### Stored data
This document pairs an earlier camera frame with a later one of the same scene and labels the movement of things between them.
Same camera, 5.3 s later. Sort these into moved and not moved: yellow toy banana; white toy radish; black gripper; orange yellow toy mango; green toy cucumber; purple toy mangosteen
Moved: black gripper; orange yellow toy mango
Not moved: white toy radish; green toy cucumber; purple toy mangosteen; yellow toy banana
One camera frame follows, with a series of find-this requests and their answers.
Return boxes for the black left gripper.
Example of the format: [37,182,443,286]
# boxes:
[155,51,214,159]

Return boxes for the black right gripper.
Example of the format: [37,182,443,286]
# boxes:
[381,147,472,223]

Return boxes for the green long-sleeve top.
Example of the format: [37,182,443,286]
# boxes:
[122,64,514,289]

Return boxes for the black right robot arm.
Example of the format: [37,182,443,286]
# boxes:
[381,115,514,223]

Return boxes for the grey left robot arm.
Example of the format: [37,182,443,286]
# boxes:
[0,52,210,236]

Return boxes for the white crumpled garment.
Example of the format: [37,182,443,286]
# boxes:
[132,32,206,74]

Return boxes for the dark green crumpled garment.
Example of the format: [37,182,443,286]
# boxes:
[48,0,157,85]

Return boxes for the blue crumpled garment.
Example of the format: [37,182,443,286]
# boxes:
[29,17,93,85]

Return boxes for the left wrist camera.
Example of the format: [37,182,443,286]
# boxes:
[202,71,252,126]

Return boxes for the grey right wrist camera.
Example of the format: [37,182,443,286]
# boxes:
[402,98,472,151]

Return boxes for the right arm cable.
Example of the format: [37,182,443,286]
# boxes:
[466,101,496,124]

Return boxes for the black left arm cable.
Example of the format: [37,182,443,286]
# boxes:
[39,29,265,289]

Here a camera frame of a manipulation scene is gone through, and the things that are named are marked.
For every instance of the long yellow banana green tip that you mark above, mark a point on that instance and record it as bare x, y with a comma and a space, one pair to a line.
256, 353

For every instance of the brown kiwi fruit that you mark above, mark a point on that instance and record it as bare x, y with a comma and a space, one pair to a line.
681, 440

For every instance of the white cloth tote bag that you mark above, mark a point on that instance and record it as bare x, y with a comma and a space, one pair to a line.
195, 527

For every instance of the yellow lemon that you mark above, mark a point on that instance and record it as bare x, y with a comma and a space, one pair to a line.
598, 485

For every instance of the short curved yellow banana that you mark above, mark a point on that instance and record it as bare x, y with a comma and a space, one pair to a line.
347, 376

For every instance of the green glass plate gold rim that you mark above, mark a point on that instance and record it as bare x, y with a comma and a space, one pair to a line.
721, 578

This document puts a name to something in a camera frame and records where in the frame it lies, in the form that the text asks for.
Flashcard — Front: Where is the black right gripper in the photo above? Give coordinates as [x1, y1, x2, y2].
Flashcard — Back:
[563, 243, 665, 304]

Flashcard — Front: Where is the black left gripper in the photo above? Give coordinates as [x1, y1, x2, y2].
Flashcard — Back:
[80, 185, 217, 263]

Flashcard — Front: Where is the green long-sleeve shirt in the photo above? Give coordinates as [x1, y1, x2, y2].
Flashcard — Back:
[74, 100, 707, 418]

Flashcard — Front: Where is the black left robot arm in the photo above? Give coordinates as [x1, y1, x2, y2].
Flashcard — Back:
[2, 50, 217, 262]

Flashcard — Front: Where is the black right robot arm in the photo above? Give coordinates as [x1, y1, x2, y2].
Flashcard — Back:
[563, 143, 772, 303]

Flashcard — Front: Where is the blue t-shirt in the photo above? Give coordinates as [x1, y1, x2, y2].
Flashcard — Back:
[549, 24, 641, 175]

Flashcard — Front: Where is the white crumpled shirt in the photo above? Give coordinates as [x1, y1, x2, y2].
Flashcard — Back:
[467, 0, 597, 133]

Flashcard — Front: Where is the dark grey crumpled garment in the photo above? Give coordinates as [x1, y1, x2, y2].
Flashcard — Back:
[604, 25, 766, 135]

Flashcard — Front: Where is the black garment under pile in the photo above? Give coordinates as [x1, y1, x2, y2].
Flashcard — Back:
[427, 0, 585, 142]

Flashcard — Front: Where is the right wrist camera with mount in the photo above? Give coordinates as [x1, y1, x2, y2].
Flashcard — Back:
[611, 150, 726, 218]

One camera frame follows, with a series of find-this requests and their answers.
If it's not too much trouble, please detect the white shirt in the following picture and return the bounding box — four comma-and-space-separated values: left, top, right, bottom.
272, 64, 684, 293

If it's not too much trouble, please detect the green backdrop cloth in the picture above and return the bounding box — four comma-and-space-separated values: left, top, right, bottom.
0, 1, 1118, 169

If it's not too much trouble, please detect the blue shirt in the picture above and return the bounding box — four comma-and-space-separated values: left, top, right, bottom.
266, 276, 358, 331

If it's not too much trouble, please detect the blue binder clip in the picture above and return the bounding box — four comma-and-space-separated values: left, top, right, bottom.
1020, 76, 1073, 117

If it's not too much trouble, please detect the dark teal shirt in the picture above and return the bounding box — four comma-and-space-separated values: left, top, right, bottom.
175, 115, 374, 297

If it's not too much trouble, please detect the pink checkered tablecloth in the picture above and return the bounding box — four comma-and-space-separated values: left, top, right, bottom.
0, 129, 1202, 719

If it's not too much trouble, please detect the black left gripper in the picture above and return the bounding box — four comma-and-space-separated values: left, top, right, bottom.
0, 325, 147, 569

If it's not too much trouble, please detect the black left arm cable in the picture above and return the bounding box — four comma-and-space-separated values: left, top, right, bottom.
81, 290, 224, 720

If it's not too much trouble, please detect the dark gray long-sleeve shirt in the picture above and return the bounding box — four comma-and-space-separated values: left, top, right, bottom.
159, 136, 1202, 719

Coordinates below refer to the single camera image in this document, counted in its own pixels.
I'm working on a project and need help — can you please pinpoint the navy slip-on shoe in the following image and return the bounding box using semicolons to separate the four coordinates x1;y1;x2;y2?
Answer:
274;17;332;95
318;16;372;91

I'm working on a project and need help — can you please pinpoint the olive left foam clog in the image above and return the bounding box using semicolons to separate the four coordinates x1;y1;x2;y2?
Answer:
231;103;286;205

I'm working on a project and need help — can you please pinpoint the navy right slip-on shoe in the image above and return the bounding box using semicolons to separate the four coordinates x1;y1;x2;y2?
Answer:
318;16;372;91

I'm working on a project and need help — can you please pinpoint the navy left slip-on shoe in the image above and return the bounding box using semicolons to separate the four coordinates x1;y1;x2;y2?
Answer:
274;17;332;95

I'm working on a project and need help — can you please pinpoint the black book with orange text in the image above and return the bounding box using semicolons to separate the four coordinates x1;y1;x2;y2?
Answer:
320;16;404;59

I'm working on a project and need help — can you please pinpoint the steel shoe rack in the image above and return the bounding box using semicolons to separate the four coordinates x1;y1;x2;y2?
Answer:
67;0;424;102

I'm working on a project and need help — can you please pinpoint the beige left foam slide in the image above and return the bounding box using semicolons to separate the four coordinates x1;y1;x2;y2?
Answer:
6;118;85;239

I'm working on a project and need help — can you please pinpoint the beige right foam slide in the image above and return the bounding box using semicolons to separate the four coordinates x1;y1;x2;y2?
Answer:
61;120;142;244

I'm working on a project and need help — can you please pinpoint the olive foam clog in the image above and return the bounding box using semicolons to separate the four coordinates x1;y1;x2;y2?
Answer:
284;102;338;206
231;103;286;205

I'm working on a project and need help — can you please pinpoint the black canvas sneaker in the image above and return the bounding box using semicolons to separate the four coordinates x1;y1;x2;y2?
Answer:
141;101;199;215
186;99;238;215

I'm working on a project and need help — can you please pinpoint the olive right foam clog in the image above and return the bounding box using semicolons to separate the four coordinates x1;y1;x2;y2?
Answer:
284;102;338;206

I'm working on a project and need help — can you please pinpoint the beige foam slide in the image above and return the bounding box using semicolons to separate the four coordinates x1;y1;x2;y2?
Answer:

### Problem requirements
Return each line exactly, beginning at the start of the material above and ending at the line that includes "Return boxes for the white crumpled garment.", with both of those kept.

### Answer space
This document pairs an earlier camera frame with a later one of the same scene and labels the movement of things between them.
Same camera, 5.3 s later. Sort these into moved and not moved: yellow toy banana; white toy radish; black gripper; orange yellow toy mango; green toy cucumber; purple toy mangosteen
Moved: black gripper; orange yellow toy mango
Not moved: white toy radish; green toy cucumber; purple toy mangosteen; yellow toy banana
One camera frame follows, with a series of find-this requests and their answers.
Return boxes for the black left gripper.
Example of the format: [37,182,443,286]
# boxes:
[155,51,214,159]

Return boxes for the black right gripper.
Example of the format: [37,182,443,286]
# boxes:
[381,147,472,223]

Return boxes for the green long-sleeve top.
Example of the format: [37,182,443,286]
# boxes:
[122,64,514,289]

Return boxes for the black right robot arm.
Example of the format: [37,182,443,286]
# boxes:
[381,115,514,223]

Return boxes for the grey left robot arm.
Example of the format: [37,182,443,286]
# boxes:
[0,52,210,236]

Return boxes for the white crumpled garment.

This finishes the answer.